# Connecting different AWG wires?



## wmk0002 (Oct 17, 2016)

I am finally getting around to wiring up my Helix 5 fishfinder. The included power wire is 18 awg. All of the waterproof fuse holders I found that I like have 12 awg leads. I know solder and heat shrink tubing is the best way to go, however, is there a good method for splicing two wires with such a large size discrepancy with a butt style fitting? Would 12 awg butt splice fittings work if they were the kind that had solder inside of them? I will give soldering another try first, but my last few experiences with soldering car stereos have been bad.


----------



## KMixson (Oct 17, 2016)

Try tinning the 18 gauge wire before crimping in the splice.


----------



## TNtroller (Oct 17, 2016)

Google posi-lock connectors. They are a screw together type electrical connector that will handle your situation very well and with ease. I've been using them for several years now with no problems or issues at all.


----------



## wmk0002 (Oct 17, 2016)

TNtroller said:


> Google posi-lock connectors. They are a screw together type electrical connector that will handle your situation very well and with ease. I've been using them for several years now with no problems or issues at all.



I'm familiar with them. I used them on my last stereo in lieu of soldering and like them. Are they waterproof though? Can you seal them with silicone or still possibly use heat shrink?


----------



## mbweimar (Oct 17, 2016)

If I recall correctly, solder is a no-no in marine applications. I believe it has to do more with vibration than anything. That being said, I soldered several connections on my Weldbilt and had no issues in the 3 years I ran that boat. 
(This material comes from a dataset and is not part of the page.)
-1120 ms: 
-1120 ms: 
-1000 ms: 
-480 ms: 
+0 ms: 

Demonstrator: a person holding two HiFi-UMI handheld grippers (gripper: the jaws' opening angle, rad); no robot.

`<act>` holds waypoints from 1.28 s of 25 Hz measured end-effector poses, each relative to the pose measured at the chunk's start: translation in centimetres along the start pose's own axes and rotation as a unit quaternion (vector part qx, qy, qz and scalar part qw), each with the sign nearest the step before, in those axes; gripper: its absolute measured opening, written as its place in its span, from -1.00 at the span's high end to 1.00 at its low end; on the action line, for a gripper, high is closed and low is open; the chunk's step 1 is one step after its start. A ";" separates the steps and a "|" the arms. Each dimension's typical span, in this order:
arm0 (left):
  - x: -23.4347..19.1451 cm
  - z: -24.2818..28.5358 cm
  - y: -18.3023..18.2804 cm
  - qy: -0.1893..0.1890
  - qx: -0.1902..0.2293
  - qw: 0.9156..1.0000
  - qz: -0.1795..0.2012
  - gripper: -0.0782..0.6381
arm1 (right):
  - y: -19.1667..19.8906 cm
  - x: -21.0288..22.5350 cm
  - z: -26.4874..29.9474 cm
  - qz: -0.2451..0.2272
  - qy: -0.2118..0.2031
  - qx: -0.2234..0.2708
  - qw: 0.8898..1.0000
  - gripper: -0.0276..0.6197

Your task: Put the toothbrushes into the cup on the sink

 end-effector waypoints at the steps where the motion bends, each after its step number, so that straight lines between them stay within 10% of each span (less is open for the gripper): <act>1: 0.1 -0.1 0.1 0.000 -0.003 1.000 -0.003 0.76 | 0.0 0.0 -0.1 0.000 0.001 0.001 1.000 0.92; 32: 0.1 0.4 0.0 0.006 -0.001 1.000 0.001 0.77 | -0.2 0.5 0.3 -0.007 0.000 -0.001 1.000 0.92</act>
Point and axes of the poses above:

What I HAVE seen are called step down butt splices. They're non insulated, so obviously the beat solution would be to cover them with Heath shrink that has the adhesive sealant. 

A quick Google search of step down butt splices should get you going in the right direction.


----------



## DaleH (Oct 17, 2016)

*TIP* - Insert a small piece of wire to make up the difference ... just to make up the difference, i.e., grab 1" of 12 AWG wire (or whatever size), strip, cut off and twist around 18 AWG wire (or whatever size) and adjust to fit, pulling out strands of the wire you added. Don't need any insulated part, just the strands. Just be sure to enclose all in your adhesive-lined connector or under adhesive-lined heatshrink.

FWIW I do this all the time and have been wiring my boats for > 20-years and have yet to have a failure or even a blown fuse in any circuit I replaced myself!

*CAUTION to all about use of soldering ... on a boat!*

FYI, just so everyone is clear ... *soldering is typically NOT recommended on boats*, and in some cases - not even allowed - as per USCG, Mil-Spec, BIA, and/or ABYC standards. While it's use on board a vessel is frowned upon or even forbidden, it must NEVER be the sole means of connection for wiring. The reason for this is that soldered connections are BRITTLE and prone to failure when the wiring runs and/or connections shake, rattle, and jostle as the boat moves through the waves or trailers down the highway at 70mph! And if you had a fire ... and the insurance investigators found soldered connections ... you would lose your coverage in a second. But admittedly this probably applies more to boats for _charter or hire or rental. _

I personally never solder ANYWHERE on the boat ... and don't see any need to. Using marine-grade connections, a quality ratchet crimper, adhesive-lined heatshrink, and properly securing your wiring runs as per ABYC standards ... and I've never had a wiring issue. *Another tip*, for wiring used in the bilge or possible immersed in water, since I use butt-type (crimp) connectors, I also seal the end of the connections with 3M 5200 before sealing the wiring in the adhesive-lined heatshrink.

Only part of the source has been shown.